** Given records follows **

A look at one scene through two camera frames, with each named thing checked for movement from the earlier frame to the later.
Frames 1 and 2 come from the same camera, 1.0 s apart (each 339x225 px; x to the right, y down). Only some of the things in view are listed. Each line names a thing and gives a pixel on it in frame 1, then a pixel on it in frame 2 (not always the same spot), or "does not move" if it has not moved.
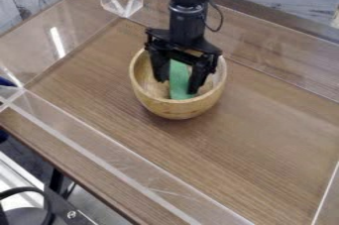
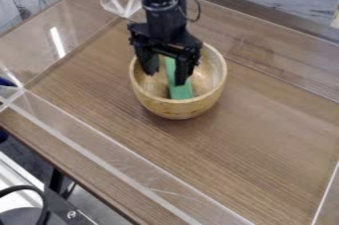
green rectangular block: [179, 80] does not move
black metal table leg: [56, 181] does not move
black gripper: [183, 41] -> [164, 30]
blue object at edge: [5, 82] does not move
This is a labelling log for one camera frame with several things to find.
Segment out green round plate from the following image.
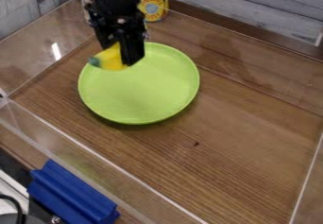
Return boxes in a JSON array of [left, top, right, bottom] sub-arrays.
[[79, 43, 199, 125]]

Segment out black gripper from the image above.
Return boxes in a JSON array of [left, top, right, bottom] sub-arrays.
[[84, 0, 146, 66]]

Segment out black cable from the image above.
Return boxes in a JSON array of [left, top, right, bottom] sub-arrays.
[[0, 194, 27, 224]]

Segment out blue plastic clamp block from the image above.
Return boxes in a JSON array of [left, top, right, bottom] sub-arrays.
[[28, 160, 120, 224]]

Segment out clear acrylic enclosure wall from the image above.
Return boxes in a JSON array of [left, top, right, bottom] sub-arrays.
[[0, 89, 207, 224]]

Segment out yellow blue labelled can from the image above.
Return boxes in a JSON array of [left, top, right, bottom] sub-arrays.
[[139, 0, 168, 22]]

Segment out yellow toy banana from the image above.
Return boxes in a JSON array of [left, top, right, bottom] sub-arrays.
[[88, 43, 127, 71]]

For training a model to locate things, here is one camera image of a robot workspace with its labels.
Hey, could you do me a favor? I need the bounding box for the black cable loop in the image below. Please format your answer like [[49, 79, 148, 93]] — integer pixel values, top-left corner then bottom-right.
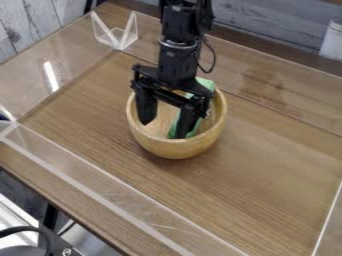
[[0, 225, 59, 256]]

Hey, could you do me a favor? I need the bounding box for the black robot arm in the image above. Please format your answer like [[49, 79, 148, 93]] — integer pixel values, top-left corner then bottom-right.
[[132, 0, 216, 139]]

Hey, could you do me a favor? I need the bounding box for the clear acrylic tray barrier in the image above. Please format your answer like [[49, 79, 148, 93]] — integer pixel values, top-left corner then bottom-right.
[[0, 5, 342, 256]]

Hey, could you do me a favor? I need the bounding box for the brown wooden bowl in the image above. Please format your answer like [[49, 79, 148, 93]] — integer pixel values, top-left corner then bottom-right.
[[126, 84, 228, 159]]

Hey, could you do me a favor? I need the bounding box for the black table leg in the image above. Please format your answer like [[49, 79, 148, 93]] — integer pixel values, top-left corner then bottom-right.
[[43, 204, 59, 230]]

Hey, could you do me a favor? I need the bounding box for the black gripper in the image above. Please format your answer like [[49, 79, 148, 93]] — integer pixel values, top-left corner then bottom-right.
[[132, 64, 214, 139]]

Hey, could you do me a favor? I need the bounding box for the black metal bracket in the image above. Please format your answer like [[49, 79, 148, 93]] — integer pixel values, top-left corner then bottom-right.
[[38, 226, 85, 256]]

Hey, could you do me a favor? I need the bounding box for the green rectangular block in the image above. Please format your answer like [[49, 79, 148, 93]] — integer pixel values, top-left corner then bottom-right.
[[168, 77, 216, 139]]

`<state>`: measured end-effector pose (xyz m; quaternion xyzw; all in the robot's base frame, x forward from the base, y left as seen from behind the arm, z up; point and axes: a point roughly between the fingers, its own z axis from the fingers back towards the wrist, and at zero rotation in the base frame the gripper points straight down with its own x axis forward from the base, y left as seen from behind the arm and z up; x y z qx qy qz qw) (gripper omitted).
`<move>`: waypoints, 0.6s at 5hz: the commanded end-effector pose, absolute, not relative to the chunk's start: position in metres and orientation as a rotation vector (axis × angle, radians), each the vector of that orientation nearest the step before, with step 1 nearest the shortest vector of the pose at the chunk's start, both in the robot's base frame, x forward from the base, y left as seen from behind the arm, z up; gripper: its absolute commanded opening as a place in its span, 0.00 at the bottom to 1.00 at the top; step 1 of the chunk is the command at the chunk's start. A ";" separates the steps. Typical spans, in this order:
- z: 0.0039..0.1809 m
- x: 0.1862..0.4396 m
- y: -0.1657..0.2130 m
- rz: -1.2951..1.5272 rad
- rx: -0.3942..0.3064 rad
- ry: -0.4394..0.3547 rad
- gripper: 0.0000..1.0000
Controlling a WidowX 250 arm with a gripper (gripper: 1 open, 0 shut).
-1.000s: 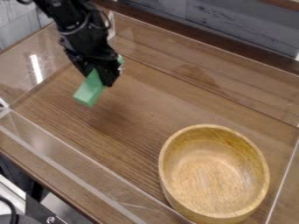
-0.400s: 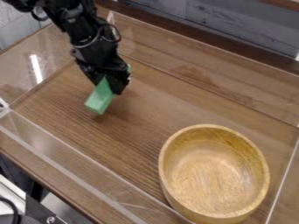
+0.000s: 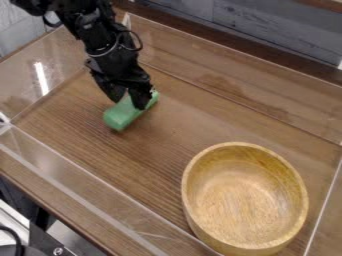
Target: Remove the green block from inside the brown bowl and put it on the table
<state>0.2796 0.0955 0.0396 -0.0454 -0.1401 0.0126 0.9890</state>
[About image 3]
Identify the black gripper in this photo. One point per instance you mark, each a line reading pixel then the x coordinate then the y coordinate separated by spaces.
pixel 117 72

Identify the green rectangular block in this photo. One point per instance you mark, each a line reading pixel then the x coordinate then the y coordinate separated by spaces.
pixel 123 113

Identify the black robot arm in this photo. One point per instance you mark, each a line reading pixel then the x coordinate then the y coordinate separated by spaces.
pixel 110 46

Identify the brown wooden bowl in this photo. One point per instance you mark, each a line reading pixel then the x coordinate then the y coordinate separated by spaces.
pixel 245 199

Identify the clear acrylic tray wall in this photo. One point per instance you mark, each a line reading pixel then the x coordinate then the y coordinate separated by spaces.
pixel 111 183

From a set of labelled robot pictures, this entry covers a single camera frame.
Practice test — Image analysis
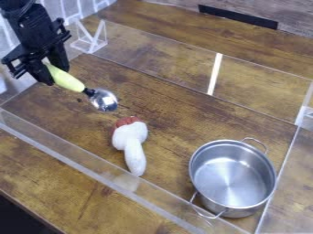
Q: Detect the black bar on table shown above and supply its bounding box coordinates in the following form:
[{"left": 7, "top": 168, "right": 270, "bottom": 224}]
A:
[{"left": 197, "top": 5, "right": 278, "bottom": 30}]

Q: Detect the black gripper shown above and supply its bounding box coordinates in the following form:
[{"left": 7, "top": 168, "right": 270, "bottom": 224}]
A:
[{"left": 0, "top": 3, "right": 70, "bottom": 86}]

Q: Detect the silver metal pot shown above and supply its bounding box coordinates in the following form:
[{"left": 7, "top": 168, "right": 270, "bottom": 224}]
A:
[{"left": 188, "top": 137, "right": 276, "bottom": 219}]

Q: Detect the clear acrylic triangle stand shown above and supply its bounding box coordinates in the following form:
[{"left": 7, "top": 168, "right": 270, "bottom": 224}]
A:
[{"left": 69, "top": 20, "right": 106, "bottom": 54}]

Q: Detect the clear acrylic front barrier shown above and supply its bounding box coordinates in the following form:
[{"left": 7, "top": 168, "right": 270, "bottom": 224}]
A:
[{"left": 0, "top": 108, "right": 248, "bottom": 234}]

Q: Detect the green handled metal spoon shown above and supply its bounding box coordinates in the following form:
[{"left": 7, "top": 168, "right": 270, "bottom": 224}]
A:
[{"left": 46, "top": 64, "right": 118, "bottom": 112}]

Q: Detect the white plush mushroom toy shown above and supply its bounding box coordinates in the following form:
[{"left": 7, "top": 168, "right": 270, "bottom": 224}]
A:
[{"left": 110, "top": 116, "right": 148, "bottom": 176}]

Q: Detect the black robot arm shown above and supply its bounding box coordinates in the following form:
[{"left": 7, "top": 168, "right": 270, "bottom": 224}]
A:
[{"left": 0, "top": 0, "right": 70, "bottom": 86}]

** End of Given records **

What is being asked
Check each line above for the string "Detect" and return those that contain it.

Solution to this problem
Q: Detect the black bar on table shown above and supply its bounding box coordinates in the following form:
Q: Detect the black gripper shown above and supply its bounding box coordinates in the following form:
Q: Detect the silver metal pot shown above and supply its bounding box coordinates in the following form:
Q: Detect the clear acrylic triangle stand shown above and supply its bounding box coordinates in the following form:
Q: Detect the clear acrylic front barrier shown above and supply its bounding box coordinates in the following form:
Q: Detect the green handled metal spoon shown above and supply its bounding box coordinates in the following form:
Q: Detect the white plush mushroom toy shown above and supply its bounding box coordinates in the following form:
Q: Detect the black robot arm shown above and supply its bounding box coordinates in the following form:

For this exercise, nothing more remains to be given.